View Full Version : Interactive Metronome

11-23-2011, 11:04 AM
If you have any experience using this type of therapy for occupational therapy, please let me know if the results were worth the $$$.
My son, who is in his second year at a school for dyslexia, just had an OT eval and they are recommending the Interactive Metronome. I haven't found any scientific substantial studies verifying measurable improvementts in fine motor skills with its use.
The cost is huge and our insurance will not coever it, so I'm researching before committing to the program.
I don't doubt that it might help, but I think I could replicate some of it at home with a metrinome and activities or with the dance mat activities that are done with a wii or playstation.
Any thoughts or experiences?


11-23-2011, 11:33 AM
I would question, too. I watched the demo video on their website. You have to wonder which is the cause and which is the symptom. Treating a symptom does not cure the cause.

While there are many ways that one could incorporate rhythm exercises into one's activities, this program would provide very precise feedback that non-computerized methods would not.

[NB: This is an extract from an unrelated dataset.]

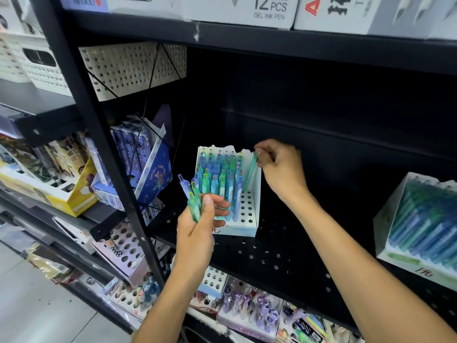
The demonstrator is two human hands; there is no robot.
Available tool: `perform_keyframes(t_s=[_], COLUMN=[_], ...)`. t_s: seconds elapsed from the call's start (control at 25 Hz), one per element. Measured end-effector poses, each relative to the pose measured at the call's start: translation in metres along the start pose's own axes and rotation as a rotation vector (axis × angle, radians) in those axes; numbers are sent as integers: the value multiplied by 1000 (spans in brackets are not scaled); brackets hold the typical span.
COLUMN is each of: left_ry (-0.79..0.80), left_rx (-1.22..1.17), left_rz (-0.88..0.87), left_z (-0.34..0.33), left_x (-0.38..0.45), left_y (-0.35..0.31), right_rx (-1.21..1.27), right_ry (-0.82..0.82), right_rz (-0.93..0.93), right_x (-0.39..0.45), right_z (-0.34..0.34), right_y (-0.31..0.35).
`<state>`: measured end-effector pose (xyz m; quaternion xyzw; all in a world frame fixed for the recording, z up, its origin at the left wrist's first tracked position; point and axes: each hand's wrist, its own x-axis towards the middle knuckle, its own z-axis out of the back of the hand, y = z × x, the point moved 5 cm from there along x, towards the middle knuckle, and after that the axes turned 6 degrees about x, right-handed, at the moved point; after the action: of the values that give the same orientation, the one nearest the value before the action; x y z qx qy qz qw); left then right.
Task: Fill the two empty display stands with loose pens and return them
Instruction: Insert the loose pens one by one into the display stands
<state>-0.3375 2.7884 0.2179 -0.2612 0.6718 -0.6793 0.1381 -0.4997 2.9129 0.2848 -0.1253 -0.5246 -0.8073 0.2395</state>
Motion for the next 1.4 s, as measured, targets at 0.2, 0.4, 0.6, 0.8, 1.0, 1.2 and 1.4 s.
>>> perform_keyframes(t_s=[0.2,0.4,0.6,0.8,1.0,1.2,1.4], left_ry=[54,201,375,502,622,441,-89], left_rx=[-77,-224,-293,-266,-199,-138,-17], left_rz=[42,136,174,164,70,75,53], left_z=[-6,-14,-20,-29,-40,-38,-1], left_x=[1,1,-4,-7,-12,-10,3], left_y=[1,0,1,3,2,-5,1], right_rx=[-364,-521,-303,229,357,479,465], right_ry=[71,217,15,528,670,414,-166], right_rz=[140,51,81,63,-34,-152,-142], right_x=[-2,16,2,-63,-65,-59,-28], right_z=[-8,-13,3,-8,4,20,51], right_y=[9,8,31,53,40,38,27])
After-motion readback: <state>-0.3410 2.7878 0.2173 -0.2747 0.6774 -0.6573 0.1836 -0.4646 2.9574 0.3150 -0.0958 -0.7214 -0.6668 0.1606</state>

If you want to explore less-intensive/less expensive options, I could suggest two:

1. Square dance lessons. While dance of all types will encourage rhythm, square dancing in particular requires constant attention to verbal cues, timing in relation to the other dancers, and keeping on beat with the music. It also is a form of dance that boys might be more receptive to than some other forms. Cowboy boots and western shirts have MUCH more appeal than visions of pink tutus! Dh and I have square danced for many years; this year both my boys are taking lessons, and both are enjoying it very much, despite being dragged there in the beginning.

2: Bal-a-Vis-X (http://bal-a-vis-x.com/index.htm) This program uses a metronome for rhythm, and the exercises are fun things like juggling balls between people. It requires some fairly simple equipment which I was able to build at home. It should be within the abilities of an experienced weekend woodworker. I was able to get the manual through inter-library loan before buying it, and it came from a library in the New England area. My boys had fun with most of these exercises, but our follow through is poorly lacking :blush: and I can't attest to any long-term success.

11-23-2011, 01:48 PM
Thanks for your input. I had never heard of Bal-A-Vis-X. I bet those would help my son. Alos, the idea of square dancing. I need to look into that also.

11-23-2011, 05:15 PM
Also, the idea of square dancing. I need to look into that also.

Go here (http://www.dosado.com/clubsorgs/default.htm#sdclubs), and click on your state to find clubs. Contact your local club to ask about lessons. Around here they start in the fall and continue all winter. Often there are local community dances (may be called "ABC dances") that teach the very basic moves for new dancers. These may be at any time of year. Your local club or state organization should have info on these also.

11-26-2011, 08:14 AM
I had not heard of this particular therapy, so I did a little looking and found this ADD forum discussion. (http://www.addforums.com/forums/showthread.php?t=60674)

My ds13 has dyslexia and we've been using Dianne Crafts brain integration therapy and her phonics. Her therapy exercises include some exercises that
help improve timing. I do know my ds is more coordinated now than he was before.

We are also using Audiblox which has timing exercises as well.

So I'm guessing timing exercises are helpful, but do you need an expensive program to do it? I don't know. I'm thinking like Wendy, that there may be many different things you can do yourselves without putting out the big money. But, the expertise of an OT and a very intensive program my be extremely beneficial for your ds.

I know for us, if we had to pay full price out of pocket, then that would be the determining factor right there.

Maybe the OT will let you observe some sessions in order to decide?

11-28-2011, 08:12 PM
All your info is also very helpful. The ADD forum had lots of info for doing the IM at home.
The therapist who did the eval, through the school, doesn't want me there which makes me uncomfotable. Other speech therapists and physical therapists that we have dealt with wanted me to be there for the initial eval and then prepared home exercises for us to work on.
I want a home exercise program to help with fine motor control. I'm not finding much info on IM specifically for fine motor control.
I'll look into the other things you mentioned.
Thanks so much for all your info.

11-28-2011, 08:14 PM
Are you close to Youngstown, OH? We were there this weekend for dh's highschool reunion. I just saw you are in NE ohio.